The data needs to be returned in full, exactly as it reads.
═══ Source data ═══
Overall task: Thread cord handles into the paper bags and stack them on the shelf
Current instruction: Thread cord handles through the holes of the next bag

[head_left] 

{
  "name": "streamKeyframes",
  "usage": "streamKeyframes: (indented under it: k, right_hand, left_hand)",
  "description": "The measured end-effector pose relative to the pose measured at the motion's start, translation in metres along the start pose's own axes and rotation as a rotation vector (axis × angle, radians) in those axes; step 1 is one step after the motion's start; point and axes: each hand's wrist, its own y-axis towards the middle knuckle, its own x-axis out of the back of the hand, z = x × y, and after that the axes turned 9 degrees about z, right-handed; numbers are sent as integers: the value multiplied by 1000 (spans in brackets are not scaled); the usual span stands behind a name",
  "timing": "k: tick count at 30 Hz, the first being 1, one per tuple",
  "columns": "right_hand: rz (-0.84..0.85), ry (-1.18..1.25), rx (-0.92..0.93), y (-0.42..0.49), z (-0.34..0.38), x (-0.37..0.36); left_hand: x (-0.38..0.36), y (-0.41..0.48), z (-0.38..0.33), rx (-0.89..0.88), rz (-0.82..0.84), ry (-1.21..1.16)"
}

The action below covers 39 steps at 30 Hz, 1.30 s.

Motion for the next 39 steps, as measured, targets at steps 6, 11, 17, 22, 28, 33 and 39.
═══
Task solution →
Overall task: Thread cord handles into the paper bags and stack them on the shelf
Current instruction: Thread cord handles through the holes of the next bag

[head_left] 

{
  "name": "streamKeyframes",
  "usage": "streamKeyframes: (indented under it: k, right_hand, left_hand)",
  "description": "The measured end-effector pose relative to the pose measured at the motion's start, translation in metres along the start pose's own axes and rotation as a rotation vector (axis × angle, radians) in those axes; step 1 is one step after the motion's start; point and axes: each hand's wrist, its own y-axis towards the middle knuckle, its own x-axis out of the back of the hand, z = x × y, and after that the axes turned 9 degrees about z, right-handed; numbers are sent as integers: the value multiplied by 1000 (spans in brackets are not scaled); the usual span stands behind a name",
  "timing": "k: tick count at 30 Hz, the first being 1, one per tuple",
  "columns": "right_hand: rz (-0.84..0.85), ry (-1.18..1.25), rx (-0.92..0.93), y (-0.42..0.49), z (-0.34..0.38), x (-0.37..0.36); left_hand: x (-0.38..0.36), y (-0.41..0.48), z (-0.38..0.33), rx (-0.89..0.88), rz (-0.82..0.84), ry (-1.21..1.16)"
}

The action below covers 39 steps at 30 Hz, 1.30 s.

Motion for the next 39 steps, as measured, targets at steps 6, 11, 17, 22, 28, 33 and 39.

There's nothing left to add to the answer.